Results From the 2018 Takaoka Craft Competition

The Takaoka Craft Competition is one of the oldest and most anticipated contemporary craft shows in Japan. Throughout its 32 year-history, the competition has allowed two categories: a “factory category” that focuses on mass-production and a “contemporary category” that emphasis artistic qualities. But this year they’ve eliminated categorization and have proposes just one theme: embracement.

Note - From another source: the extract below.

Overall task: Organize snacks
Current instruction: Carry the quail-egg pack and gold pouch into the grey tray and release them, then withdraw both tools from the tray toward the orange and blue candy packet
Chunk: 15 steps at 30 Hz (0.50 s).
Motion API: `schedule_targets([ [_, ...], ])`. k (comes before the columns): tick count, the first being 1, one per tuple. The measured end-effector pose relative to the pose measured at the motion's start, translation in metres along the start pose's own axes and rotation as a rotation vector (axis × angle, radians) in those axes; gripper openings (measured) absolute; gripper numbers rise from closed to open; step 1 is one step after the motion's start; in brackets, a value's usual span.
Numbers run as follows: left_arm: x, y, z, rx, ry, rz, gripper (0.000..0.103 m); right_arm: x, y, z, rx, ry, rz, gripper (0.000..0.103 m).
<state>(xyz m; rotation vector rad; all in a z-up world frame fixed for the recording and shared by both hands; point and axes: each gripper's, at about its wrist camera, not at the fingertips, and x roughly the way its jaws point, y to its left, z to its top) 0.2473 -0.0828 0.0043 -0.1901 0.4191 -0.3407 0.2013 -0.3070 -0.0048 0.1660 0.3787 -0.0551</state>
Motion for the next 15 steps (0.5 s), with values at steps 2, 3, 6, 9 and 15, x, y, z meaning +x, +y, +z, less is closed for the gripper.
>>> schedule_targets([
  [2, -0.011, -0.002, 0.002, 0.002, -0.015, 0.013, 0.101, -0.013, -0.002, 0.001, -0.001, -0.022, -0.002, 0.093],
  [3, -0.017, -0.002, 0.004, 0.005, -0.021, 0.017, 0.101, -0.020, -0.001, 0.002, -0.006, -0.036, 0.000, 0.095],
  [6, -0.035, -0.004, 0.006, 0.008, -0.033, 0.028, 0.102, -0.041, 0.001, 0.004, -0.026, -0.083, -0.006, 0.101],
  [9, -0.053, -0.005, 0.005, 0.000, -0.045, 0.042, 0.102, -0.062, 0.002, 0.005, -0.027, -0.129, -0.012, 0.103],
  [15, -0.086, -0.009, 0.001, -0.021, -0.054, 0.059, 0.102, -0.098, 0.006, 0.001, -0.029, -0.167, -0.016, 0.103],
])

The idea behind the theme is to transcend titles like craftsperson, designer, artist and instead, explore the possibilities the lie within the liminal, infinite space between art and product. That direction, as put forth by head judge Masanori Oji, has resulted in some fantastic works. Below are some of our favorites:

Wire Stool by Yusuke Miyata

The top prize went to Yusuke Miyata and his wire stool. At just 25, Miyata is an in-house designer at Japanese furniture company Tendo Mokko. His wire stool was made from a relatively simple and repetitive process of twisting wire. But the result is one that embodies both craftsmanship and manufacturing, and embraces both factory craft and contemporary craft. Miyata spent 3 months creating the stool.


Folding Chair by Kan Ito

A brilliant folding chair that is a take on the traditional drench folding chair. And yet the designer wasn’t afraid to throw out elements he didn’t need and, in that sense, is a unique original. Its functionality makes it beautiful. And its beauty makes it functional, if that makes any sense.


Cylinder by Takefumi Aoki

Ceramicist Takefumi Aoki is an alumni of the Tajimi City Pottery Design And Technical Center. Aoki created his vessel by first sculpting a perfectly round base. Then, using an instrument not unlike a pastry decorating syringe, he built up the delicate wall, drop by drop of clay paste.

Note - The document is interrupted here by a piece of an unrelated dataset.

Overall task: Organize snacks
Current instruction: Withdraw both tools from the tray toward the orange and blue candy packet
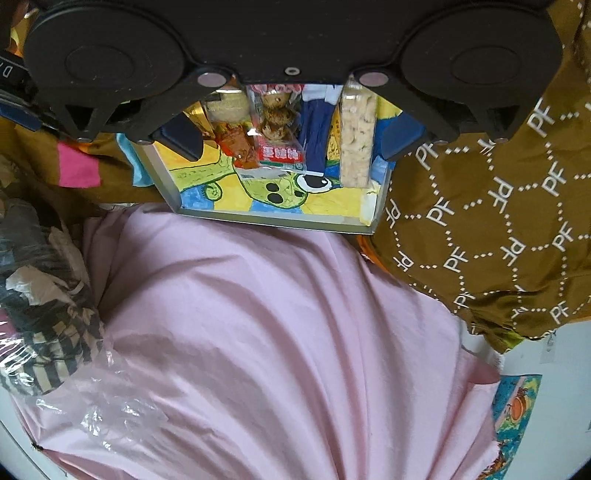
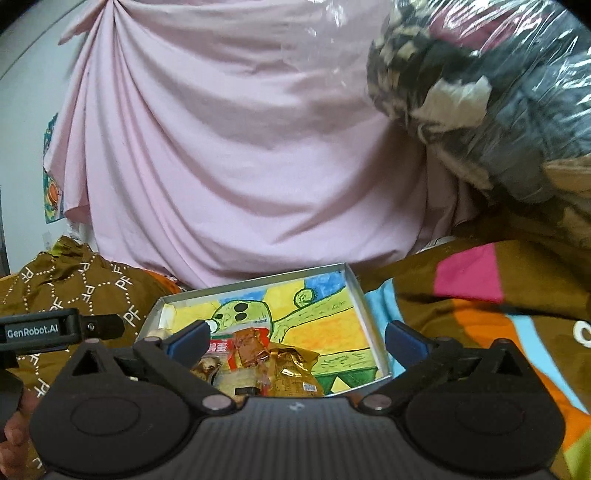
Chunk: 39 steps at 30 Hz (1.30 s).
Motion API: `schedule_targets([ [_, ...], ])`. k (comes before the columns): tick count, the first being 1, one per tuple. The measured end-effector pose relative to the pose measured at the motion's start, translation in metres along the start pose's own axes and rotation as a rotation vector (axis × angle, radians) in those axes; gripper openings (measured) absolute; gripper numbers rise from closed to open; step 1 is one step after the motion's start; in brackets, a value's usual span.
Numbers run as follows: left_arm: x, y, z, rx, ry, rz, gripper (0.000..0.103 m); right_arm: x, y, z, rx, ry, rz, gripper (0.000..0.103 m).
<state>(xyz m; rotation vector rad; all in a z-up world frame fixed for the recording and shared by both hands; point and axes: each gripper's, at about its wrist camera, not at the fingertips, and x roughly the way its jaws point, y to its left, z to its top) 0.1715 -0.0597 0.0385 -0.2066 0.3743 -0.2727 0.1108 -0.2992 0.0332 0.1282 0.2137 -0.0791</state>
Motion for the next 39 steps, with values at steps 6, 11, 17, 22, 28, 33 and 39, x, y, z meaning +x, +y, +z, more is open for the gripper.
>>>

Hikari-no-Shukaku (Harvest of Light) by Yoshio Hasegawa

Paper artist Yoshio Hasegawa created this furoshiki-like wrapping material from everyday cardboard cushioning. The artist’s comprehension and use of material rendering this object as one that is both light and airy, but with mass.

2 Comments

  1. “Its functionality makes it beautiful. And its beauty makes it functional, if that makes any sense.”
    It does indeed. Mingei activists have been professing exactly that since the 1920’s with the catchphrase 用の美, i.e. “functional beauty”.